● **What the task asks**:
When the word "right" shows up in a line of the data below, copy that whole line.

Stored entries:
########################################
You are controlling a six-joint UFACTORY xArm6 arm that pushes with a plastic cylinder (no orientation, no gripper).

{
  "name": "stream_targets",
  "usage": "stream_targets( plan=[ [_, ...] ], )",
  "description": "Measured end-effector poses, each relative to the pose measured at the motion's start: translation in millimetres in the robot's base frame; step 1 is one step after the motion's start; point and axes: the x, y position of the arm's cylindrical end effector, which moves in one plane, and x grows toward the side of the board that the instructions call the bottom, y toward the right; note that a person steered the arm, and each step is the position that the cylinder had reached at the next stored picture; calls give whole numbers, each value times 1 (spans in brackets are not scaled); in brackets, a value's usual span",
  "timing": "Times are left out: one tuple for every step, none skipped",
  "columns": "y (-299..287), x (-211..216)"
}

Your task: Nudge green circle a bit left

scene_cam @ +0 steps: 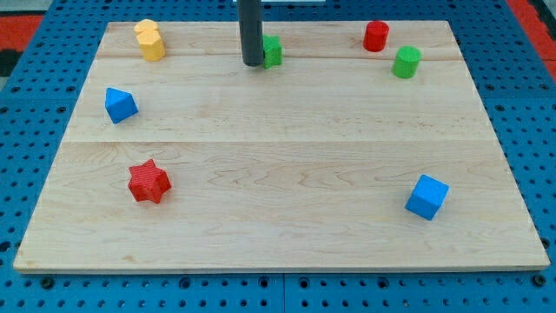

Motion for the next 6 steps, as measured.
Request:
stream_targets(
  plan=[
    [1, -6],
    [1, 37],
    [40, 87],
    [146, 105],
    [242, 95],
    [319, 75]
  ],
)
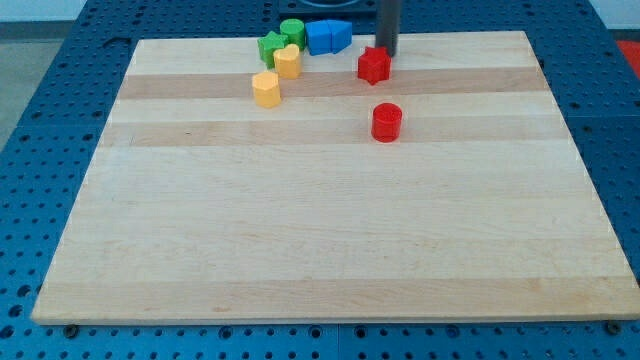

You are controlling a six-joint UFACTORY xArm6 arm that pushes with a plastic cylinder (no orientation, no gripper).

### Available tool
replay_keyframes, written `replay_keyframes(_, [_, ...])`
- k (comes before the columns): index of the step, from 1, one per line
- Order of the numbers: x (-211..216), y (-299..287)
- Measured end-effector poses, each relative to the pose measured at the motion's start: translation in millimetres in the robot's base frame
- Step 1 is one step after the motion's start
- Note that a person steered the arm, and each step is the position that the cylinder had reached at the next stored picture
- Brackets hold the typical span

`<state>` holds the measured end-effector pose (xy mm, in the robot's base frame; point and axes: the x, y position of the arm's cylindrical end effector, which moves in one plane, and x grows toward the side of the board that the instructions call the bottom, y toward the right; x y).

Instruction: Push the red star into the red circle

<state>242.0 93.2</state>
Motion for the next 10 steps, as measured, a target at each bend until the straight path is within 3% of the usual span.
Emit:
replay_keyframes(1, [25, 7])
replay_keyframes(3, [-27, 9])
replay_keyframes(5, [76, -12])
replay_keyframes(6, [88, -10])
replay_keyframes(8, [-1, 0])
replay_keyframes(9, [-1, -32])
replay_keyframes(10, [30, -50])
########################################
● **Result of this task**:
  "description": "Measured end-effector poses, each relative to the pose measured at the motion's start: translation in millimetres in the robot's base frame; step 1 is one step after the motion's start; point and axes: the x, y position of the arm's cylindrical end effector, which moves in one plane, and x grows toward the side of the board that the instructions call the bottom, y toward the right; note that a person steered the arm, and each step is the position that the cylinder had reached at the next stored picture; calls give whole numbers, each value times 1 (spans in brackets are not scaled); in brackets, a value's usual span",
`<state>` holds the measured end-effector pose (xy mm, in the robot's base frame; point and axes: the x, y position of the arm's cylindrical end effector, which moves in one plane, and x grows toward the side of the board that the instructions call the bottom, y toward the right; x y).

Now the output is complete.